I moved a couple 70-talls about 20 years ago to our new house — I drained it, put a piece of plywood across the bottom for support (3/4") and paid some guys to move it. They packed it with blankets in the truck and drove it about 12 miles, brough it into the new house and I told them where to put it (having already set up the stand). I then filled it up with water again and verything was fine - plants, frogs; no problems what-so-ever. 

Best,

Chuck


----------



## BOOSHIFIED (Jun 23, 2009)

Thank everyone. I know me and a buddy can handle the weight but this thing is just gonna be awkward.


----------



## 31drew31 (Nov 14, 2010)

Never had to move a large full tank, but I did some moving one summer for a boss of mine. We used moving straps to move all the bigger items and it made it 10x easier, especially if any stairs are involved. You can buy them for 20-30 bucks. Should work great for a large tank, as we used them for fridge, stove, sofa, washer/drier.


----------



## BOOSHIFIED (Jun 23, 2009)

31drew31 said:


> Never had to move a large full tank, but I did some moving one summer for a boss of mine. We used moving straps to move all the bigger items and it made it 10x easier, especially if any stairs are involved. You can buy them for 20-30 bucks. Should work great for a large tank, as we used them for fridge, stove, sofa, washer/drier.


I was wondering about the moving straps. Ill probably get some.


----------



## ChrisK (Oct 28, 2008)

I was thinking about the straps also - but how would they work on a tank that's say on the upper shelf of a rack?


----------



## BOOSHIFIED (Jun 23, 2009)

ChrisK said:


> I was thinking about the straps also - but how would they work on a tank that's say on the upper shelf of a rack?
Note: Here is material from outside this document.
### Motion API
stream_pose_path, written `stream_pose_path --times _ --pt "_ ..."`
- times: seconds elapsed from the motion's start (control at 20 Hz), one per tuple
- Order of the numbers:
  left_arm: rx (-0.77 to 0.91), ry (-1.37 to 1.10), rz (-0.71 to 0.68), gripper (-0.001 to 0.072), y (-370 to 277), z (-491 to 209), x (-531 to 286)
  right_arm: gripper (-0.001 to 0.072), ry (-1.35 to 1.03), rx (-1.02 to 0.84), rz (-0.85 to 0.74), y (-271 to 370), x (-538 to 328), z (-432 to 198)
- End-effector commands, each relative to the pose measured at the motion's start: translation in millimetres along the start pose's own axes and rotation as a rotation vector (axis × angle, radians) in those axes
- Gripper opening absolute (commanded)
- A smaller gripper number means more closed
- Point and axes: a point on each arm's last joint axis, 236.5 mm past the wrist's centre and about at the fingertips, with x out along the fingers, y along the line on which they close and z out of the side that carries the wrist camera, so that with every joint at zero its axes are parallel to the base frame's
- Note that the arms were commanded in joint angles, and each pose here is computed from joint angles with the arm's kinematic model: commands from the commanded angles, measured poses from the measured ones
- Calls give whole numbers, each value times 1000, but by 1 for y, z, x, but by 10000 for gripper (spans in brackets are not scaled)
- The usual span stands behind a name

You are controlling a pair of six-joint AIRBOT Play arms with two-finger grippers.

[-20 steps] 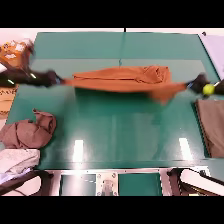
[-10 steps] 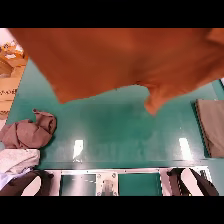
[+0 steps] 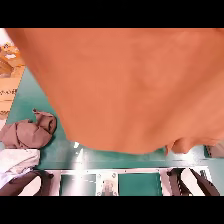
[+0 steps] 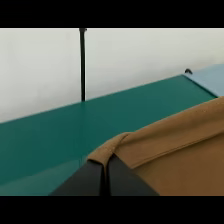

im gonna assume you are going to need to get it off the rack first. The straps will be more just to help with carrying it.


----------



## Lance (Sep 8, 2008)

I just did a move 2 weeks ago and this is what I did for my 90 gal tank thats been up and running since 07. Got a piece of ply board 3/4. screwed some 2x4s on the underside for extra support. Placed the tank on the platform and then I also screwed 3/4 strips a long the perimeter to lock the tank in place cut 2 other pieces of 2x4 placed on top of the tank snaked some raquet straps through the underside of platform tightened them up tank was 100% secured and not a chance to move. The tank was fing heavy but doable.


----------



## ryan10517 (Oct 23, 2010)

i helped a friend move his oceanic 50 gallon when he moved. It had a pretty thick clay background and a 1 1/2" thick gravel drainage layer, and weighed a conservative 300-325 lbs. Us two were the only one available to move it too, so we both had to walk it a good 100 feet to the truck, and then down 2 flights of stairs when we got to his house. It sucked ass pretty bad! I sort of want to try those "forearm forklift" things you used to always see on tv.


----------



## chadfarmer (Nov 2, 2008)

i have moved tanks up to 450 gallon and they are just picking them up in the 4 corners and lifting nothing major


----------



## ChrisK (Oct 28, 2008)

chadfarmer said:


> i have moved tanks up to 450 gallon and they are just picking them up in the 4 corners and lifting nothing major


I would agree except for the big ones that are on the chest-high shelf of a rack up against the wall, or other awkward places


----------